Extending proof deadlines during chain congestion

Problem:

State channels, truebit, etc have deadlines for receiving final updates and fraud proofs. An attacker can participate in many of these state channels, commit mass fraud, and then congest the main chain (e.g. by attacking lots of state channels at the same time, or just spamming transactions). Fees could become very high, and attackees could miss the deadline.

Possible solution:

Allow a deadline to be extended by a transaction claiming that there are many valid fraud proofs waiting to be processed. The claim carries a security deposit as well as the root of a merkle tree of the supposed transactions containing fraud proofs. The contract managing the deadline could sample from the list of claimed fraud proofs, and then interactively request & verify the actual fraud proofs.

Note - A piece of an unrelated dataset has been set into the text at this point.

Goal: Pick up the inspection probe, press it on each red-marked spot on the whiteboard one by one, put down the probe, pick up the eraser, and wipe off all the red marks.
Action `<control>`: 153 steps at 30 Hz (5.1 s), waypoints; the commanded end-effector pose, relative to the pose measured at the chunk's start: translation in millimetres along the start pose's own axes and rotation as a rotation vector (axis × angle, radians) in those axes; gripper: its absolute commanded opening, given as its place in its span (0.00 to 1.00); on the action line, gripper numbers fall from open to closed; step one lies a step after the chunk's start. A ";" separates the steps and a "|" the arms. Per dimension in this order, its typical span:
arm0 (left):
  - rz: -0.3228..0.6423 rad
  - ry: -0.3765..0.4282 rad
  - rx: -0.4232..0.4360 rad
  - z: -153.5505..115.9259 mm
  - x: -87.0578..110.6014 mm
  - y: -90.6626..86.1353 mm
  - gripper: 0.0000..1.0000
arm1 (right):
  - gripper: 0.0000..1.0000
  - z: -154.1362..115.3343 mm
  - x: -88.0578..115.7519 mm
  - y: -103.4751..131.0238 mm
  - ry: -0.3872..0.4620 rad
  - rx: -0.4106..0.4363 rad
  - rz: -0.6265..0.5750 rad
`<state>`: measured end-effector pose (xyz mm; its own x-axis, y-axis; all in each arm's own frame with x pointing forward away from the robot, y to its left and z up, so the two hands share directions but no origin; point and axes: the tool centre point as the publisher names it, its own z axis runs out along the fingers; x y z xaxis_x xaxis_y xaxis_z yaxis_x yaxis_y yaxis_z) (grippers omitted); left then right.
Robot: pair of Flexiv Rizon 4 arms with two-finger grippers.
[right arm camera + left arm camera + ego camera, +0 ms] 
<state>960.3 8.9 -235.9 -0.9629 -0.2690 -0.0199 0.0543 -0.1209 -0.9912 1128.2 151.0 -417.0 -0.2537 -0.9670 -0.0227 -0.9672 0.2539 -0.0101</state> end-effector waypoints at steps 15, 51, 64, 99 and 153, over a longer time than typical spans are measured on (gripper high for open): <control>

If the claimer fails to provide an actual fraud-proof-containing transaction, then the original fraud deadline is maintained and the claim’s security deposit is destroyed.

This “proof of proofs” process doesn’t require too many transactions, so they could include high fees that cut through congestion. Sufficiently-verified claims could both extend the deadline and deliver a reward to make up for the work, transaction fees, and time-value of the security deposit. The reward could be funded by state channel tx fees.

Could an attacker endlessly extend the deadline by committing fraud against themselves in order to generate valid proof-of-proofs? We could make it expensive:

  1. After the deadline has been extended, the protocol could continue to demand submission of all the fraud proofs that the claimer committed to. If the claimer fails to submit any of them, their security deposit could be revoked.

  2. It could be the case that each processed fraud proof results in the destruction of an associated security deposit (separate from the deposit in the claim). The claim could include a deposit size for each fraud proof it attests to, and selections for verification could be weighted by the size of the security deposit. Prior to actually extending the deadline, interactive verification could continue until some threshold amount of coin has been provably destroyed.

(This approach wouldn’t help against e.g. a network DDoS that takes down a sufficient number of nodes)

Another solution to the problem is having a gas oracle on-chain that is aware of congestion.

Essentially, we can use block.blockhash, as well as an RLP encoded block header, to prove to a smart contract the amount of gas used in previous blocks (as well as their gas limit, as well as a bunch of other interesting information).

This means we can say: “if the oracle is not aware of how congested things are, let’s assume it was because it’s to congested for it to become aware.” The benefit of this is that we don’t have to send any transactions when the network is congested. The tradeoff is that the oracle has to be constantly fed otherwise.

Eric Tu and I wrote a POC for a hack-a-thon over the summer. Most of the code is in a state of disrepair (both of our schools started back up :slight_smile: ), but you can find the essentials bits here:

We’ve been calling this “elastic timelocks.” Hopefully will be able to work more on this soon, but feel free to use our code as is (no warranty, though :slight_smile: ).

2 Likes

The immediate problem I see with the congestion Oracle (as you have described and I understand) is that a miner can choose to always mine the Oracle, even when normally it wouldn’t pick the Oracle transactions based on their gas price.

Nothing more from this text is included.